YouTube Unveils Tools to Create Hundreds of Ads From One

Just in advance of Advertising Week, YouTube is debuting new advertising tools based on Ipsos research that people who watch online video ads are four times more likely to pay attention than to TV ads. The research also showed that promos played on YouTube garner twice as much attention as other social platforms. YouTube added new targeting options to its Custom Affinity Audiences tool, introduced in January. The targeting options, in addition to search, include downloaded apps or real locations customers have visited.

Adweek reports that, “in terms of initial results from more than 1,000 advertisers, zeroing in on intent-based keywords on mobile lifts ad recall by an average of 20 percent, while brand awareness jumps 50 percent compared to campaigns that solely use demographic targeting like age, gender and location.”


YouTube vice president of agency and media solutions Tara Walpert Levy said the new targeting parameters allow advertisers to search “about what people are actually needing and wanting.”

The goal, said Levy is to “help brands to find an easier way to make more personalized ads that connect better with people’s attention and [are] even more effective in viewing it.” For example, “an athletic brand … could zero in on folks who have downloaded a sports app or visited a stadium recently.”

“It makes sense that layering intention on top of identity or context is driving big results,” she said. “I can immediately and quickly address a direct need that somebody has expressed in a way that actually helps them.”

Another new feature is Director Mix that lets brands upload creative templates that then produce “tens, hundreds or even thousands of versions of the ad for different audiences,” said Levy. Machine learning also “analyzes the ads to let advertisers know which ads are working.”

Campbell’s Soup and McDonald’s have already used Director Mix.

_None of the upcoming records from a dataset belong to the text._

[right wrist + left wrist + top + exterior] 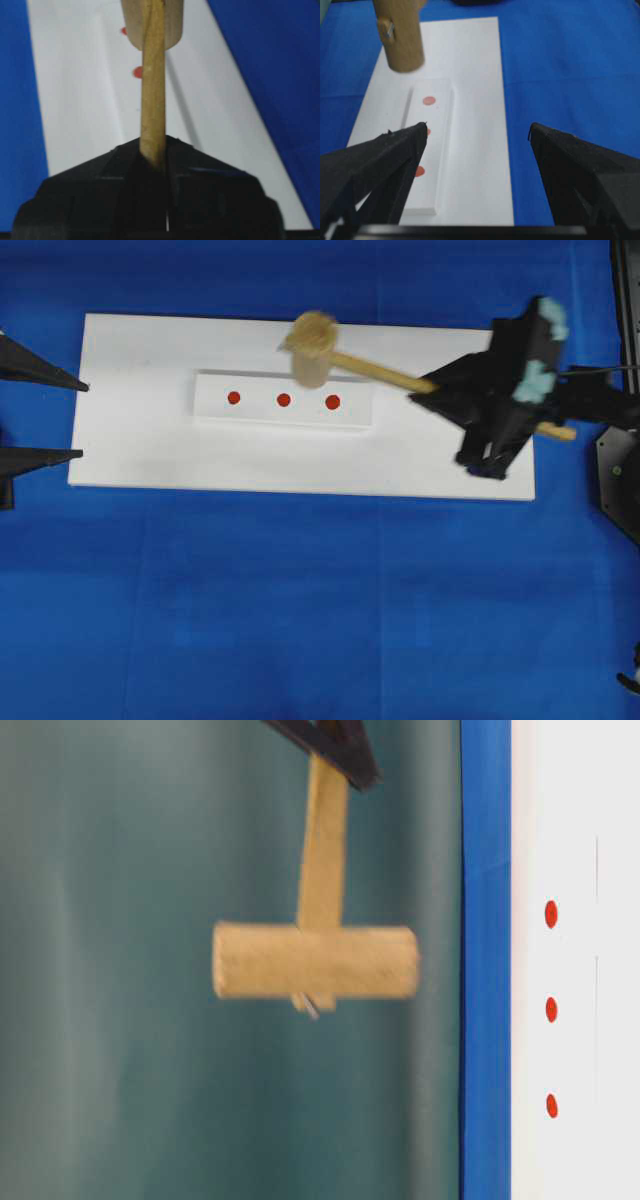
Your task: Hit the mark with a hammer.
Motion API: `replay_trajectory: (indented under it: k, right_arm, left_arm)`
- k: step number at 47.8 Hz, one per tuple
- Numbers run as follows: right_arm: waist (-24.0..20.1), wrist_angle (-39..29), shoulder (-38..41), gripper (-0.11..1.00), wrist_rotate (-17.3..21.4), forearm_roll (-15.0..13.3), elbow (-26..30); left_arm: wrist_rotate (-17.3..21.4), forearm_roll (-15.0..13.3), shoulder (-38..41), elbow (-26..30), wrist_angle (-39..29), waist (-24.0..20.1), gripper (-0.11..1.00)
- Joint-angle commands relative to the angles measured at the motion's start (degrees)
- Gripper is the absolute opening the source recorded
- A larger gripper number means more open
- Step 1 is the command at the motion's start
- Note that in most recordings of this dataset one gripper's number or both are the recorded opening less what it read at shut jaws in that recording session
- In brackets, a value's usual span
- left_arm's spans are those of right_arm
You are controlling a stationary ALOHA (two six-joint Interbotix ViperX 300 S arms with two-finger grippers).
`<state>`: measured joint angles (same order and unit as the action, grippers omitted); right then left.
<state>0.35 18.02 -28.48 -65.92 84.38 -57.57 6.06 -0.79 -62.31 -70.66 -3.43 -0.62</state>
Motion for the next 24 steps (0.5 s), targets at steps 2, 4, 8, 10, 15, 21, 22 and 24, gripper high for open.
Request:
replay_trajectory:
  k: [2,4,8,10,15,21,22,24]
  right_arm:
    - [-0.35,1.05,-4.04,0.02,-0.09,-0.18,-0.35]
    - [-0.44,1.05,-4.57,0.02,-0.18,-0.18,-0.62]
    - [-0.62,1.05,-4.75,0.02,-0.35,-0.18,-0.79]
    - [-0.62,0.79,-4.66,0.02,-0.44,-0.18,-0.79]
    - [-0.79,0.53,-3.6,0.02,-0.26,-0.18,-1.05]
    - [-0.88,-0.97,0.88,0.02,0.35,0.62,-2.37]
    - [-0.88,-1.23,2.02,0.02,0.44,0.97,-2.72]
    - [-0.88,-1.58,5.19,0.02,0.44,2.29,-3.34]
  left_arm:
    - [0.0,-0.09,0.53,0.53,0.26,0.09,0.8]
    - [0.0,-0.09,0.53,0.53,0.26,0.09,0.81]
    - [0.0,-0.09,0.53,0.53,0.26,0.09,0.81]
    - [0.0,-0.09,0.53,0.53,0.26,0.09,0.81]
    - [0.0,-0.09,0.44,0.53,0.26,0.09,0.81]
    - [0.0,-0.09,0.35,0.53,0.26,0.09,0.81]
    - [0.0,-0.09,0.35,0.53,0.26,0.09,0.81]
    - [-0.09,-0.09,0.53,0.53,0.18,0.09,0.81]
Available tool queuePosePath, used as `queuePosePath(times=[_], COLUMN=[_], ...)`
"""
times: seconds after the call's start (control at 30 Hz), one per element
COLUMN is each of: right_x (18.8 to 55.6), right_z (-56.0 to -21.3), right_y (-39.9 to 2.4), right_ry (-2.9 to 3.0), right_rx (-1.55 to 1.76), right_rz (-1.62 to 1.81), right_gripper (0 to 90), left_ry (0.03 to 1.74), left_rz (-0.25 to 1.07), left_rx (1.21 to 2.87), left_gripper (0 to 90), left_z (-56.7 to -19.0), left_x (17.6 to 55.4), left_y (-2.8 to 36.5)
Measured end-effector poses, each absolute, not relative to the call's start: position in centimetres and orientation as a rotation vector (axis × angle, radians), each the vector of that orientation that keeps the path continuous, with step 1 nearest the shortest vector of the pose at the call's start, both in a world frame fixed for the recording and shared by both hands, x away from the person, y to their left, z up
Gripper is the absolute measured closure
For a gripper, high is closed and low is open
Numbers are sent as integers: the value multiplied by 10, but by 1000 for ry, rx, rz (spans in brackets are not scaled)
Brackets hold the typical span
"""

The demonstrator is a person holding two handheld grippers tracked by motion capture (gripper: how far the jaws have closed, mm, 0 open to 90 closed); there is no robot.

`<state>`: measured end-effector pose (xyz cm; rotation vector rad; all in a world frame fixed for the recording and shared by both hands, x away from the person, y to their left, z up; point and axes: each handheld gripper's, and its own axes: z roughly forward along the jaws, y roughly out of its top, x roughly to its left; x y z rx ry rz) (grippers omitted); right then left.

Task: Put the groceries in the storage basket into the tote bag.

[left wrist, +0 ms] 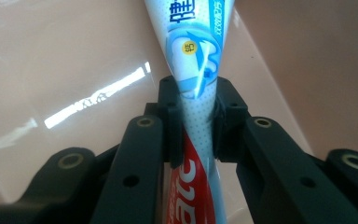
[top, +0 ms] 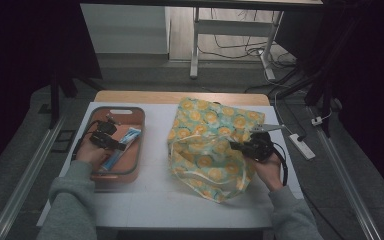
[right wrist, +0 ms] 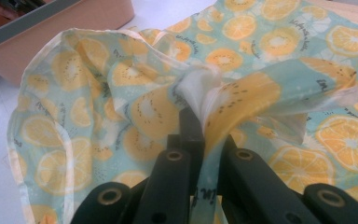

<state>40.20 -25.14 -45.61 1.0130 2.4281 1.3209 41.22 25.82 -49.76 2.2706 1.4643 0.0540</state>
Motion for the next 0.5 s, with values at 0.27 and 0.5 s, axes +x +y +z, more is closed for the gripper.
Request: queuePosePath(times=[0.27,0.5], right_x=[402,402], right_z=[-456,-456], right_y=[-252,-251], right_ry=[2426,2429], right_rx=[1012,1006], right_rz=[1323,1323], right_gripper=[894,894], left_ry=[1385,1264], left_rz=[69,106], left_rx=[2156,2062], left_gripper=[759,758], left_z=[-475,-444], left_x=[401,387], left_y=[267,264])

A Campbell’s Soup campaign, says YouTube, “increased sales by 55 percent and ad recall by 24 percent.” McDonald’s pushed out 77 pieces of custom content from one campaign, and Ubisoft “created four six-seconds ads that were cut from a two-minute trailer that targeted fans of the Electronic Entertainment Expo (E3), reaching 15 million people,” a campaign that “increased awareness by 25 percent and search lift for the term ‘Assassin’s Creed’ by 224 percent,” according to YouTube.

Brands can also now “measure offline sales through Datalogix across all of their campaigns, including six-second ads,” an improvement from when advertisers could “only track campaigns that ran through YouTube’s skippable TrueView format.” With Nielsen’s Matched Panel Analysis (MPA), advertisers will be able to garner data “on how digital ads drove offline sales.”

Ad Age reports that, advertisers who want to use Director Mix “must provide YouTube with all the building blocks of video, including voiceovers, background and copy,” from which YouTube will create “hundreds or thousands of versions to match your audience segments.” Another new tool is Video Ad Sequencing, “which will allow marketers to string together a variety of different ad types should they chose,” such as a 15-second TrueView ad followed by longer spots and then, later, a six-second bumper.